:: Description of the task ::
Would you please copy the part of the material below that opens with the line containing "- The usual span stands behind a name" and closes with the line containing "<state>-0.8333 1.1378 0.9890"? Copy it exactly, and only it.

:: Data extract ::
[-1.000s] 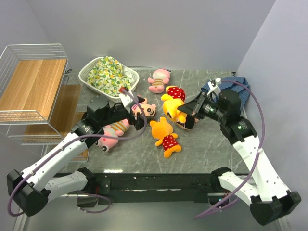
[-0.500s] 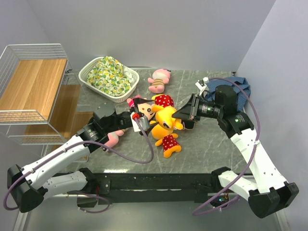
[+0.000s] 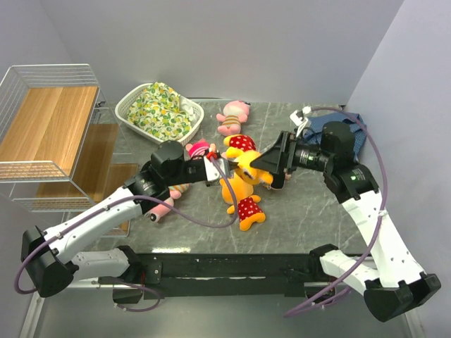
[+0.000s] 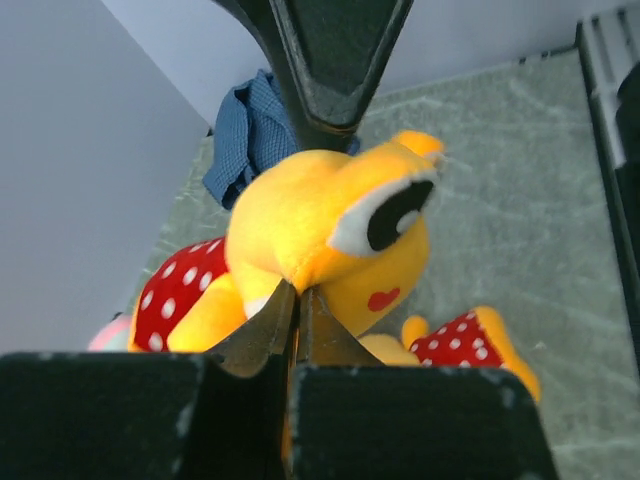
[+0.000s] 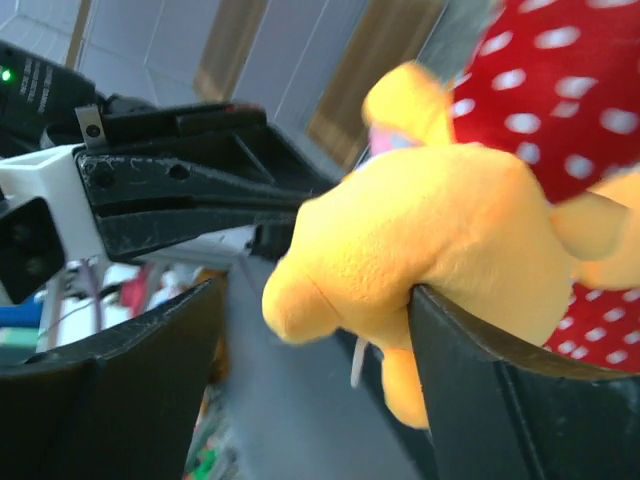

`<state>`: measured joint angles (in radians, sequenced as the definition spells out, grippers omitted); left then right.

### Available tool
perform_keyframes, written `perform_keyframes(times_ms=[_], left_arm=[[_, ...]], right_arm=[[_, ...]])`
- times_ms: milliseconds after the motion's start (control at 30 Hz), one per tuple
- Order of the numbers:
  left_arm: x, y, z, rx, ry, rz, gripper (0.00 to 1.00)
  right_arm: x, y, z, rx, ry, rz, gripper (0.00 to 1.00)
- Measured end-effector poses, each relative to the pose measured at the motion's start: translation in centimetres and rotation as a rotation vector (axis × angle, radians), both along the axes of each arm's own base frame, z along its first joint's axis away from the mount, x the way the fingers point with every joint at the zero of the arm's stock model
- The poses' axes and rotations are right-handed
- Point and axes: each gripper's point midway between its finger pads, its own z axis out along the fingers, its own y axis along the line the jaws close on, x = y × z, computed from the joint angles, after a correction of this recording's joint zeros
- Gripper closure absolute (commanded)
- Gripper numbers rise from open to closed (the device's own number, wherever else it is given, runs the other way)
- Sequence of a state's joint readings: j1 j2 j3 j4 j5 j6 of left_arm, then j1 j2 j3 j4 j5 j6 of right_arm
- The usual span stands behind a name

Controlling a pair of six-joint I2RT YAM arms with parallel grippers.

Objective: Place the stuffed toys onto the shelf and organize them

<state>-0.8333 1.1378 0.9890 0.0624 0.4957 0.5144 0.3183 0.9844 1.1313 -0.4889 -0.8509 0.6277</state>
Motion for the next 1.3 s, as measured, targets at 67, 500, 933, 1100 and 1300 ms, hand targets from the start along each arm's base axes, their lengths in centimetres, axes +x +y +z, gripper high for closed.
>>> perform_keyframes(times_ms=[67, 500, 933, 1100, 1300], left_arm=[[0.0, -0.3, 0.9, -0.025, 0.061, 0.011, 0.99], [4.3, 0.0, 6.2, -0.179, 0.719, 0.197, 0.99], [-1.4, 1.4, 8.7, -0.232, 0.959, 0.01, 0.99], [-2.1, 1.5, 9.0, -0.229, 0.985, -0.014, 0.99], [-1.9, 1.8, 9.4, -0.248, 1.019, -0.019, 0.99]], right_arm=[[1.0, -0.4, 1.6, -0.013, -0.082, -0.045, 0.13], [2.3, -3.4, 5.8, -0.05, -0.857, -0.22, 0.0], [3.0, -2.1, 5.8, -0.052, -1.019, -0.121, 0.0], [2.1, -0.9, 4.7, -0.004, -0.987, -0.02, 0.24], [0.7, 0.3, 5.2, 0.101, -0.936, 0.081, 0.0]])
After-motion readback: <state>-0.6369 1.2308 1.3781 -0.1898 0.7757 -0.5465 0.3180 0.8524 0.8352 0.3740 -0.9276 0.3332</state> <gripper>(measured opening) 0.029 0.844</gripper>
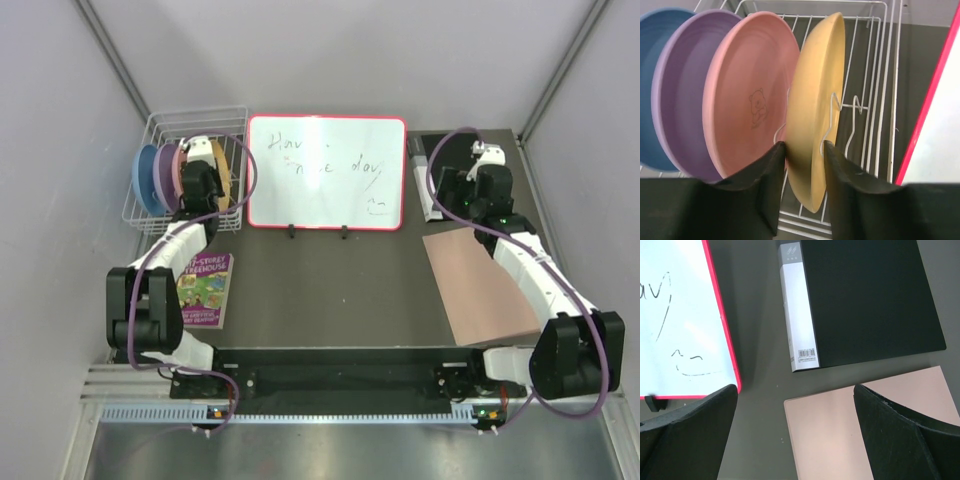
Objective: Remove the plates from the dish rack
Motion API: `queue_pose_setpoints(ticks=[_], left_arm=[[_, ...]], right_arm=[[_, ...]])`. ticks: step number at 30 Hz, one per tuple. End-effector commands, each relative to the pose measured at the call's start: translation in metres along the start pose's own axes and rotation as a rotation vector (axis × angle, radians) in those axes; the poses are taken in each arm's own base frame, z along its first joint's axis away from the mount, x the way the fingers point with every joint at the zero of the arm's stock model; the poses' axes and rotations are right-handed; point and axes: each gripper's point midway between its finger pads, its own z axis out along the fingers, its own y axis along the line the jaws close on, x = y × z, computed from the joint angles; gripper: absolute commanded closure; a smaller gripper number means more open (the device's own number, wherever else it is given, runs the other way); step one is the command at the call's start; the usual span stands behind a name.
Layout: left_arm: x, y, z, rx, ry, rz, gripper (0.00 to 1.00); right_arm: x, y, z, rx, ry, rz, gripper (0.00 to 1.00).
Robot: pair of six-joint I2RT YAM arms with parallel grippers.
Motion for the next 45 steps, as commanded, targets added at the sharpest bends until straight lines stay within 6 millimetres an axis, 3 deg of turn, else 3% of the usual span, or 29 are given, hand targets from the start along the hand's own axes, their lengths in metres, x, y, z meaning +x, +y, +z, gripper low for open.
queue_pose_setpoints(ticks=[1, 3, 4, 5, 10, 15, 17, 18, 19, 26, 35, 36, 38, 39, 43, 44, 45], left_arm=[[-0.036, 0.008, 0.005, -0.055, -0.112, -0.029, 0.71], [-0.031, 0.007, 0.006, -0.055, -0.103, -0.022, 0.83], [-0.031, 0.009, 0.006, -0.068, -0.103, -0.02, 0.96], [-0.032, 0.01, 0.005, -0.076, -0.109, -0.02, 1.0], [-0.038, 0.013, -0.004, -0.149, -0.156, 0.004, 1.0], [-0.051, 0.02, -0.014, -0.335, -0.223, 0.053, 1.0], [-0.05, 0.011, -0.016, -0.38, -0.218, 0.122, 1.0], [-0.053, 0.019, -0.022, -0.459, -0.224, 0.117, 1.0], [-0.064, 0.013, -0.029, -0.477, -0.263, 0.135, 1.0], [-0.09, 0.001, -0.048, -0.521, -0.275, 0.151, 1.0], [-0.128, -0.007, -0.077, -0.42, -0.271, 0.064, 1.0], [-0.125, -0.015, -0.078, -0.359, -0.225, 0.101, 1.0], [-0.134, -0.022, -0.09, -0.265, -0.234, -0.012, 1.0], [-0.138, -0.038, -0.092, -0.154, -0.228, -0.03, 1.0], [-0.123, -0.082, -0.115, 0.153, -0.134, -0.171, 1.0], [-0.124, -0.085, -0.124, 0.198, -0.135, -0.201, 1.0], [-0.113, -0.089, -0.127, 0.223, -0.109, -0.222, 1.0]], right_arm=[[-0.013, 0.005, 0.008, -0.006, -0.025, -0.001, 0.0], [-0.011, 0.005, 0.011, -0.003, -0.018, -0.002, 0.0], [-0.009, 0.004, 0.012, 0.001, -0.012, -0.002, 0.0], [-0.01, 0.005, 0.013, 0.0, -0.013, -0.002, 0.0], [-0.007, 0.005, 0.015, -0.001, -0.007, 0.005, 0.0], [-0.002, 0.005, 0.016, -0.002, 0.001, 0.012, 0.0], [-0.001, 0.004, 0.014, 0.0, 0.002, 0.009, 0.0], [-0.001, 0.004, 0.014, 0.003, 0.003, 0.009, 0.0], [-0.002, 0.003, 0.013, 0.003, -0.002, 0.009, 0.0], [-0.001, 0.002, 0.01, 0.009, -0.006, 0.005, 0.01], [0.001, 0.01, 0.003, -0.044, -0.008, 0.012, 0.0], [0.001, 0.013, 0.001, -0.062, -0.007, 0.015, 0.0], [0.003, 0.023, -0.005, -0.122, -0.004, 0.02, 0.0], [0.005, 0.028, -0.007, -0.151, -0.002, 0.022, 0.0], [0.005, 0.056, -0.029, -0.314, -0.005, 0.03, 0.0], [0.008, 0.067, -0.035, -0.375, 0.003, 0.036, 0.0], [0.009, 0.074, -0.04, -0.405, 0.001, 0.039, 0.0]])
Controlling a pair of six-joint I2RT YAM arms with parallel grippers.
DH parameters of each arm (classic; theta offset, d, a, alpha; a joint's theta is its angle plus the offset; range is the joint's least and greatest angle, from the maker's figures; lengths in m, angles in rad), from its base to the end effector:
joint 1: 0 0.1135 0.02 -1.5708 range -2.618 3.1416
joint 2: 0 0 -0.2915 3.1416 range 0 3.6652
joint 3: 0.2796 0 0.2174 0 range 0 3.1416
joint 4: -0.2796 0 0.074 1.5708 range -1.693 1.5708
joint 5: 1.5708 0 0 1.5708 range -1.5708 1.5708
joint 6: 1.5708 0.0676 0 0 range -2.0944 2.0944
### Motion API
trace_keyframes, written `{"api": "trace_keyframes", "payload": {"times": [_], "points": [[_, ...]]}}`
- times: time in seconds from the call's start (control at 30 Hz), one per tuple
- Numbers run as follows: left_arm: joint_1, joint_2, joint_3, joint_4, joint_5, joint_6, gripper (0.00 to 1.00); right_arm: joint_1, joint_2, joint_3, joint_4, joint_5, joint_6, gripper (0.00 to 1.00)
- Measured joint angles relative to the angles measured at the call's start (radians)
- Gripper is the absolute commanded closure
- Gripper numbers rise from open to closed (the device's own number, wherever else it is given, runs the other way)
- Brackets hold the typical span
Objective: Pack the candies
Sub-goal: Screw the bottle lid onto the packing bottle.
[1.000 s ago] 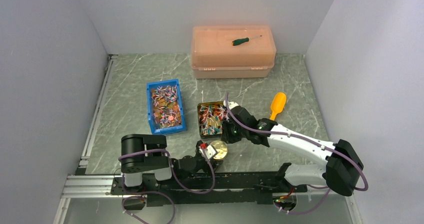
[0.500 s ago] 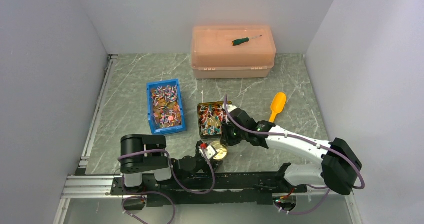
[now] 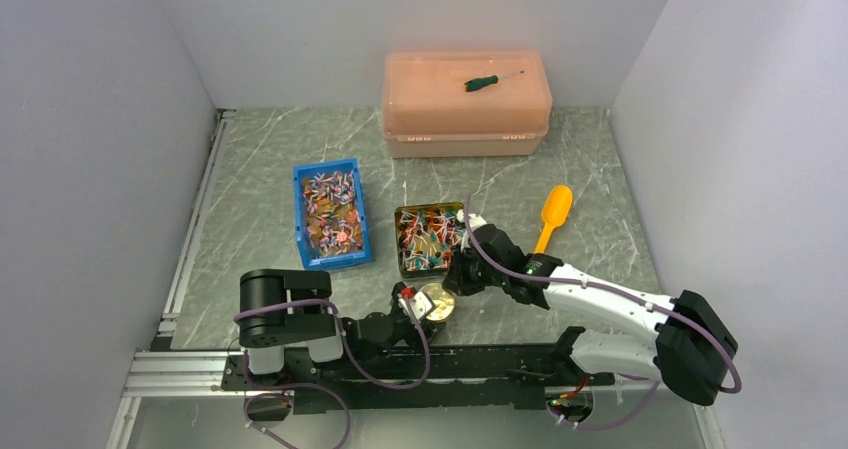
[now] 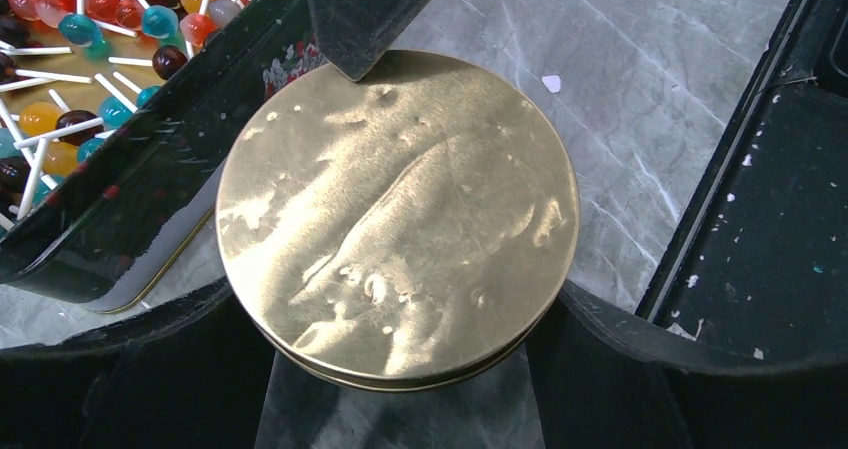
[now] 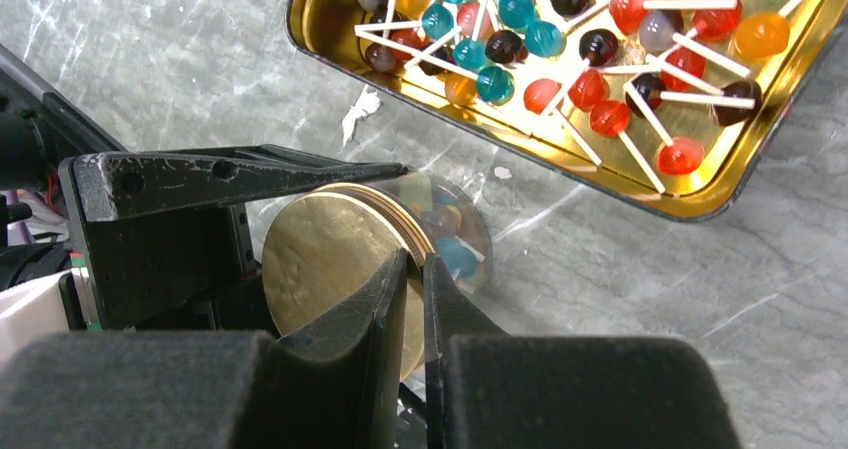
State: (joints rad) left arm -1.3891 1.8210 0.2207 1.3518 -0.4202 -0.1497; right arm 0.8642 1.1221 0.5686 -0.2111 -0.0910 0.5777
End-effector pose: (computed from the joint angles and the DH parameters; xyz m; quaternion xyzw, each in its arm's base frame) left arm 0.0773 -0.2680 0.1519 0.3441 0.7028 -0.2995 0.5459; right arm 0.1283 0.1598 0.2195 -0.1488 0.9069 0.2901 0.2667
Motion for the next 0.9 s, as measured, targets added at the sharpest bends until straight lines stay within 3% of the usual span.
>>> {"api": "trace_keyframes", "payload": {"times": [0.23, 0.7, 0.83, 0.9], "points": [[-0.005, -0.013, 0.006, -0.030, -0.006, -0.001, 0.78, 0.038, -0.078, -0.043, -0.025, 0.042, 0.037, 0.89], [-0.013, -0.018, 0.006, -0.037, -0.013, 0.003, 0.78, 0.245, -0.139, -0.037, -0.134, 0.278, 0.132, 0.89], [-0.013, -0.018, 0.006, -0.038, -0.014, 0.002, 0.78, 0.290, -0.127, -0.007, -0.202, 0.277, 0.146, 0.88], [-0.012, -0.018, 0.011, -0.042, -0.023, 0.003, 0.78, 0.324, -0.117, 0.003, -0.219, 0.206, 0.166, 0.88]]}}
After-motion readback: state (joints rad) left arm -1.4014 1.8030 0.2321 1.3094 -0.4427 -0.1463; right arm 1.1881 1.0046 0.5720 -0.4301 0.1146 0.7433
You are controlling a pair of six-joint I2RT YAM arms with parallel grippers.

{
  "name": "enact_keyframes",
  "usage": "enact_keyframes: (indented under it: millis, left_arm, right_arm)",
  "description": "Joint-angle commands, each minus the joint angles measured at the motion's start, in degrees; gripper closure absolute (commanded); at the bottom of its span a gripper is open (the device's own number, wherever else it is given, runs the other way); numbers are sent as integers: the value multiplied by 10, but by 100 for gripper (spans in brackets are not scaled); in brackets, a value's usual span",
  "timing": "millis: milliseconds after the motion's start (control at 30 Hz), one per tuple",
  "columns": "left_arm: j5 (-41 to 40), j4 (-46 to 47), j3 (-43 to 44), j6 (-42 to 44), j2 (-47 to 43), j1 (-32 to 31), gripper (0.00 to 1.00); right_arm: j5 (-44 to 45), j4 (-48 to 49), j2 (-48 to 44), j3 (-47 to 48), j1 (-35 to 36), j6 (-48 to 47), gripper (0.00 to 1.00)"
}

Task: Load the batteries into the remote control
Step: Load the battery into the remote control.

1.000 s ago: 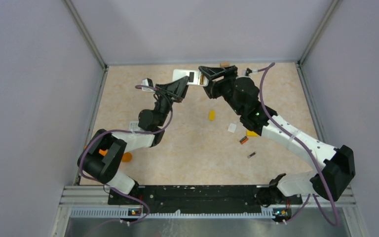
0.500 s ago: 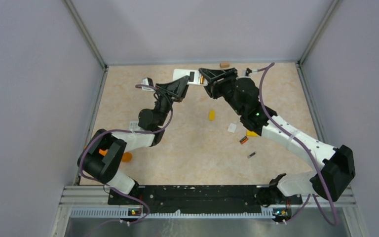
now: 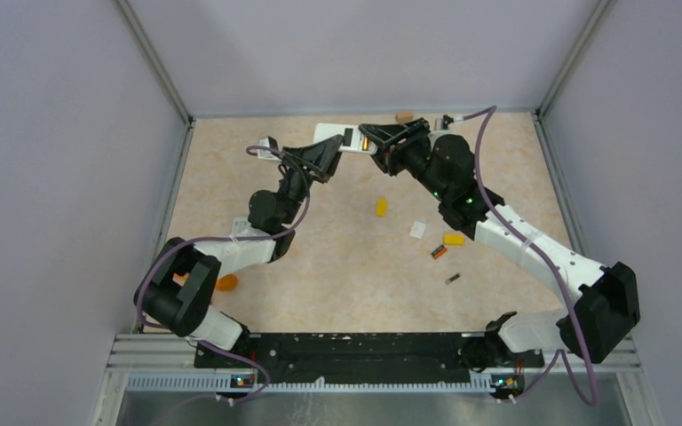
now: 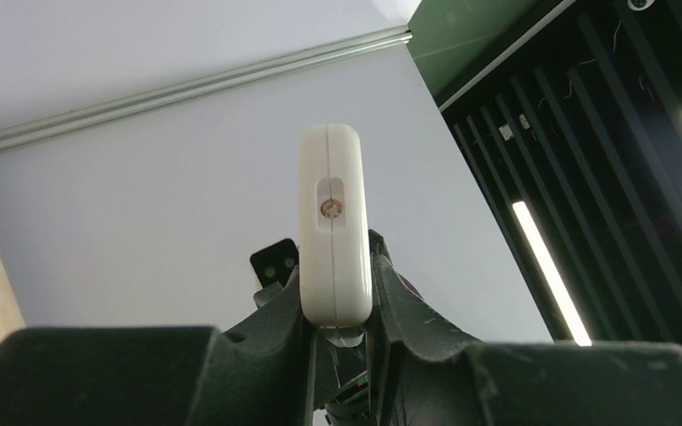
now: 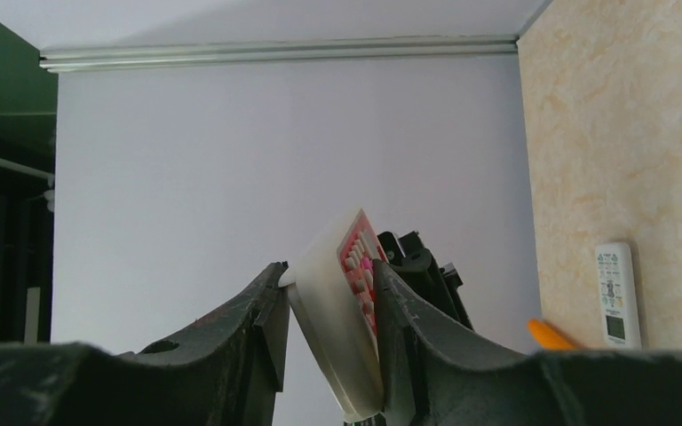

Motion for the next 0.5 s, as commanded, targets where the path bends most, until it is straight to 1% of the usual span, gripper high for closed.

:: Exercise solution ::
- The usual span stands behind a name

Controlling a pair of six-joint I2RT YAM arms with parallel grippers.

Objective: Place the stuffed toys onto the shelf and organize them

<state>-0.8333 1.1378 0.9890 0.0624 0.4957 0.5144 0.3183 0.9844 1.1313 -0.4889 -0.8509 0.6277</state>

No more work is needed on this exercise.